An ordinary backup CR-LSP has the same bandwidth as a primary CR-LSP.
A best-effort path is only a protection path that does not have reserved bandwidth.
Configuration combination The hot-standby CR-LSP can be used together with a best-effort path to protect the primary CR-LSP.
The ordinary CR-LSP can only be used alone to protect the primary CR-LSP.
-
Table 4-16 CR-LSP backup modesBackup Mode
Description
Advantage
Shortcoming
Hot standby A hot-standby CR-LSP is set up over a separate path immediately after a primary CR-LSP is set up. A rapid traffic switchover can be performed. If dynamic bandwidth adjustment is disabled, additional bandwidth needs to be reserved for a hot-standby CR-LSP. Ordinary backup The system attempts to set up an ordinary backup CR-LSP if a primary CR-LSP fails. No additional bandwidth is needed. Ordinary backup performs a traffic switchover slower than hot standby. Best-effort path The system establishes a best-effort path over an available path if both the primary and backup CR-LSPs fail. Establishing a best-effort path is easy and a few constraints are needed. Some quality of service (QoS) requirements cannot be met. Backup CR-LSP setup
Multiple CR-LSP backup methods may be supported for a tunnel. The ingress node uses these methods in turn until a CR-LSP is successfully established.
If new tunnel configuration is committed or a tunnel goes Down, the ingress node attempts to establish a hot-standby CR-LSP, an ordinary backup CR-LSP, and a best-effort path in turn, until a CR-LSP is successfully established.
Backup CR-LSP attribute modification
If attributes of a backup CR-LSP are modified, the ingress node uses the make-before-break mechanism to reestablish the backup CR-LSP with the updated attributes. After that backup CR-LSP has been successfully reestablished, traffic on the original backup CR-LSP (if it is transmitting traffic) switches to this new backup CR-LSP, and then the original backup CR-LSP is torn down.
Fault detection
CR-LSP backup supports the following fault detection functions:- Default error signaling mechanism of RSVP-TE: The fault detection speed is relatively slow.

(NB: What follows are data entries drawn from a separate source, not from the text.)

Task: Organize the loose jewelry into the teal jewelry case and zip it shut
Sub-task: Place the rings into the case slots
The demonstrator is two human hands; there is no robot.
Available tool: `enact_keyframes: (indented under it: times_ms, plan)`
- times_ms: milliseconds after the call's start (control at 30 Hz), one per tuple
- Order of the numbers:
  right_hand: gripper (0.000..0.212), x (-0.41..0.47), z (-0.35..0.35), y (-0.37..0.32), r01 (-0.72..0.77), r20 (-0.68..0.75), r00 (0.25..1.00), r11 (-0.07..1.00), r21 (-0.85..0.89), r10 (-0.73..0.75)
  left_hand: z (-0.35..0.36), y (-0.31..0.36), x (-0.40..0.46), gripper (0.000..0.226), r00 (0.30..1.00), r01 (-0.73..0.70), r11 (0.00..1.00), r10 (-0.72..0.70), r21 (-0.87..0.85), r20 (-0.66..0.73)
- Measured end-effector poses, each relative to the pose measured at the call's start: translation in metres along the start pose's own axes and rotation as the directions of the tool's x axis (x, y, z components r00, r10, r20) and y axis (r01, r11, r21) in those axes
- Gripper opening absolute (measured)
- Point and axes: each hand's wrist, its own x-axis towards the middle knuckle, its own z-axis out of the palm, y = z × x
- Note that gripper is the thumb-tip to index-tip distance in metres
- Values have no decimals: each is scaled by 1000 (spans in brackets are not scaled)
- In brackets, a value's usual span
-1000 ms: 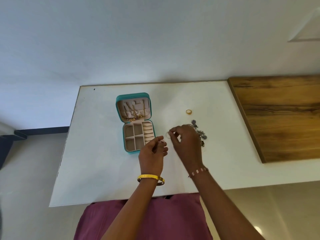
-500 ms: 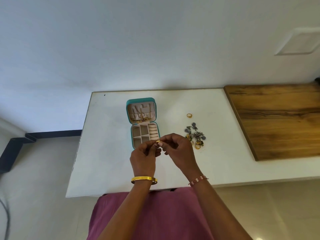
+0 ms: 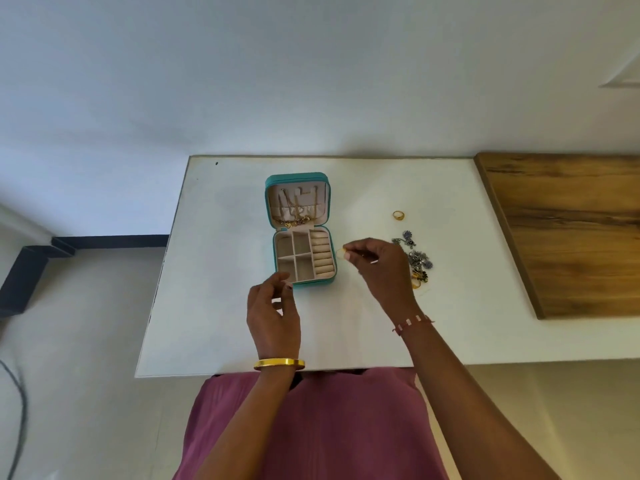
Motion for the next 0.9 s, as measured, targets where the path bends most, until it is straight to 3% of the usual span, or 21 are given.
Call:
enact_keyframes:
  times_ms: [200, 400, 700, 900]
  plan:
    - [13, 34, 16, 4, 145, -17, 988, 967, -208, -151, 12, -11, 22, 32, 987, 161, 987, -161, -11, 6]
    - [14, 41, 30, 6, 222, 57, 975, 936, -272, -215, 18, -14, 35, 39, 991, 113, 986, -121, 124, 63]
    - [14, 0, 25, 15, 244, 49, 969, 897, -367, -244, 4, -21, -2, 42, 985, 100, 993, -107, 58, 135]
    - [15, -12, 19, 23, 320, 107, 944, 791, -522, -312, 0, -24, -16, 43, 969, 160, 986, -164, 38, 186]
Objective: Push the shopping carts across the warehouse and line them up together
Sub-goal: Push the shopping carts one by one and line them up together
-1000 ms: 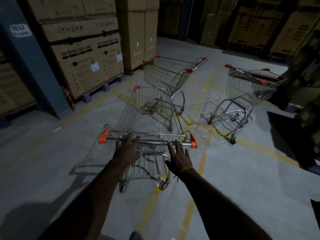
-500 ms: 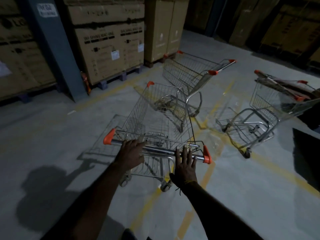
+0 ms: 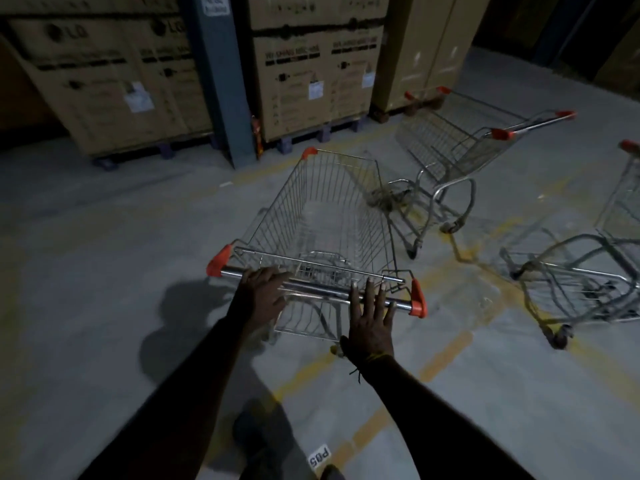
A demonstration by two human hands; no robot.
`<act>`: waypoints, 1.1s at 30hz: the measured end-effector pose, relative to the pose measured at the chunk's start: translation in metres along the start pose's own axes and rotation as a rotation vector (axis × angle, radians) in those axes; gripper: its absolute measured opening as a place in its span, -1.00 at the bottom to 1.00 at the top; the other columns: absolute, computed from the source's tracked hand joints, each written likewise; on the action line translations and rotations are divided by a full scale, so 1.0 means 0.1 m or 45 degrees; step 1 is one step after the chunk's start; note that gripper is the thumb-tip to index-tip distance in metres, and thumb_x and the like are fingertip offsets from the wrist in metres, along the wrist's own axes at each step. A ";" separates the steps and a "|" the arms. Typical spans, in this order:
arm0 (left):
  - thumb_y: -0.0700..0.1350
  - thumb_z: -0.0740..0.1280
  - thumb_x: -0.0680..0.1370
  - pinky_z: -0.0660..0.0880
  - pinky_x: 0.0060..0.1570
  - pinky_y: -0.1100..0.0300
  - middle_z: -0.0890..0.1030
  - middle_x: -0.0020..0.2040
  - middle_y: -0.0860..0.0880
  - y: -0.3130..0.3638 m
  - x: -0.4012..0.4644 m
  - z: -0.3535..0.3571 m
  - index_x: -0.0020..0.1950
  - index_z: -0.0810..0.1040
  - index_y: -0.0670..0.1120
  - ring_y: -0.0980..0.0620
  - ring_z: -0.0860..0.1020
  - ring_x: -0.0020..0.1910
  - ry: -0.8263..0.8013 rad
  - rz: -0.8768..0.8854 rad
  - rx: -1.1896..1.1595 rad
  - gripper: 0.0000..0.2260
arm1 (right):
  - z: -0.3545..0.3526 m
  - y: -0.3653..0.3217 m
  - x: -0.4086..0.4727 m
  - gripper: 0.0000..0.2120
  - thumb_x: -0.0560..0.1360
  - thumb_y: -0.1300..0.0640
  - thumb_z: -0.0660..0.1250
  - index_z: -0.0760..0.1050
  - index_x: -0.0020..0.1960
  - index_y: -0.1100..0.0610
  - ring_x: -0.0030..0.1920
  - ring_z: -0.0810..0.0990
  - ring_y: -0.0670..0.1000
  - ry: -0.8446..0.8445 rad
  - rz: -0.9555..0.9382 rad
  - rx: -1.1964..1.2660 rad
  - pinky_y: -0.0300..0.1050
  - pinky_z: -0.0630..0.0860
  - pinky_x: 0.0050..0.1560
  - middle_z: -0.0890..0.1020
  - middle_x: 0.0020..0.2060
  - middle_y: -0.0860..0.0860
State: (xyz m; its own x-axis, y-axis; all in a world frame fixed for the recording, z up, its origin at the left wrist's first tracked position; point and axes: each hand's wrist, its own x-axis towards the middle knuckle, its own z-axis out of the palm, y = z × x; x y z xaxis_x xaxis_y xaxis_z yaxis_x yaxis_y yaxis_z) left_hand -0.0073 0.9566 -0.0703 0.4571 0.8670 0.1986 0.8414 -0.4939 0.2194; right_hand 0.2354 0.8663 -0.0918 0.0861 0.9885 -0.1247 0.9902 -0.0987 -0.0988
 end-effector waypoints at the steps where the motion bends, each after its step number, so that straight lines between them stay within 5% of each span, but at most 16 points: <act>1: 0.05 0.29 0.35 0.42 0.08 0.01 0.61 0.07 -0.04 0.03 -0.10 -0.02 0.26 0.57 -0.01 -0.08 0.57 0.06 0.004 -0.011 -0.001 -0.51 | 0.02 0.01 -0.05 0.31 0.12 -0.13 0.53 -0.28 0.56 0.07 0.53 -0.06 0.35 0.012 -0.025 -0.002 0.28 -0.34 0.42 -0.04 0.55 0.24; 10: -0.04 0.39 0.33 0.40 0.20 -0.11 0.56 0.11 -0.01 0.25 -1.05 -0.12 0.33 0.49 0.00 -0.05 0.48 0.15 0.080 -0.195 0.030 -0.45 | 0.16 -0.06 -0.35 0.50 -0.13 -0.16 0.59 -0.21 0.58 0.09 0.48 0.12 0.35 0.068 -0.268 -0.005 0.36 0.05 0.38 0.15 0.52 0.26; 16: 0.02 0.37 0.35 0.35 0.25 -0.08 0.57 0.13 -0.01 0.22 -1.65 -0.23 0.34 0.47 0.04 -0.05 0.49 0.17 0.115 -0.321 0.142 -0.46 | 0.15 -0.39 -0.57 0.30 -0.12 -0.07 0.58 0.11 0.54 0.11 0.45 0.16 0.32 0.105 -0.428 -0.102 0.35 0.05 0.37 0.22 0.49 0.26; 24: 0.06 0.22 0.43 0.25 0.32 -0.18 0.57 0.21 -0.08 0.01 -2.69 -0.41 0.40 0.42 0.00 -0.13 0.48 0.24 0.127 -0.556 0.220 -0.47 | 0.24 -1.10 -1.03 0.29 -0.10 -0.15 0.57 0.12 0.52 0.14 0.45 0.16 0.35 0.071 -0.661 -0.185 0.37 0.00 0.39 0.26 0.47 0.29; 33: 0.06 0.32 0.39 0.21 0.36 -0.24 0.55 0.25 -0.12 -0.14 -3.89 -0.71 0.41 0.36 -0.01 -0.17 0.48 0.29 0.186 -0.820 0.210 -0.42 | 0.37 -2.00 -1.54 0.31 -0.14 -0.23 0.55 0.16 0.50 0.14 0.39 0.34 0.40 -0.017 -0.895 -0.200 0.45 0.28 0.25 0.33 0.43 0.30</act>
State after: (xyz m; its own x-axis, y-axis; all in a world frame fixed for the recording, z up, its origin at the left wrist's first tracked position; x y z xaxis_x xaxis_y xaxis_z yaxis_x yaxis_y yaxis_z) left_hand -0.2175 0.6215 -0.0826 -0.1834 0.9610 0.2068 0.9710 0.1442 0.1909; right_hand 0.0202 0.7296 -0.0892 -0.5775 0.8107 -0.0959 0.8153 0.5788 -0.0172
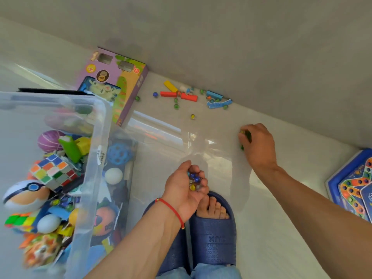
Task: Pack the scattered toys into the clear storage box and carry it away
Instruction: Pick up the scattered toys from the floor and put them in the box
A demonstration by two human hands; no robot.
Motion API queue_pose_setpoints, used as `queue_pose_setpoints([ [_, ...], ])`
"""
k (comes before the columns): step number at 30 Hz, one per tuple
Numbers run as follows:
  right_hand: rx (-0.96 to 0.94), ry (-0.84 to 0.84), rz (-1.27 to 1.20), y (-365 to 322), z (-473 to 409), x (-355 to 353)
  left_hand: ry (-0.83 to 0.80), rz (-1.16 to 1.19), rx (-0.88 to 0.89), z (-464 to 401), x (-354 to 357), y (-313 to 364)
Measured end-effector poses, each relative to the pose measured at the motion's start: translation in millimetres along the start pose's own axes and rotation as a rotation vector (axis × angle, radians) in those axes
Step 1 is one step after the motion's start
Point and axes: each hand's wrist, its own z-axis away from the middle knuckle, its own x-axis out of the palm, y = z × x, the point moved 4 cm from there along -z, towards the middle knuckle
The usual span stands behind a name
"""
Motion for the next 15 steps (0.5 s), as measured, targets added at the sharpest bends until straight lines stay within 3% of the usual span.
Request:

- Bidirectional forwarding detection (BFD) for CR-LSP: This function is recommended because it implements fast fault detection.
Traffic switchover
After the primary CR-LSP fails, the ingress node attempts to switch traffic from the primary CR-LSP to a hot-standby CR-LSP. If the hot-standby CR-LSP is unavailable, the ingress node attempts to switch traffic to an ordinary backup CR-LSP. If the ordinary backup CR-LSP is unavailable, the ingress attempts to switch traffic to a best-effort path.
Traffic switchback
Traffic switches back to a path based on priorities of the available CR-LSPs. Traffic will first switch to the primary CR-LSP. If the primary CR-LSP is unavailable, traffic will switch to the hot-standby CR-LSP. The ordinary CR-LSP has the lowest priority.
Dynamic Bandwidth Protection for Hot-standby CR-LSPs
Hot-standby CR-LSPs support dynamic bandwidth protection. The dynamic bandwidth protection function allows a hot-standby CR-LSP to obtain bandwidth resources only after the hot-standby CR-LSP takes over traffic from a faulty primary CR-LSP. This function improves bandwidth efficiency and reduces network costs.
- If the primary CR-LSP fails, traffic immediately switches to the hot-standby CR-LSP with 0 bit/s bandwidth. The ingress node uses the make-before-break mechanism to establish a hot-standby CR-LSP.
- After the new hot-standby CR-LSP has been successfully established, the ingress node switches traffic to this CR-LSP and tears down the hot-standby CR-LSP with 0 bit/s bandwidth.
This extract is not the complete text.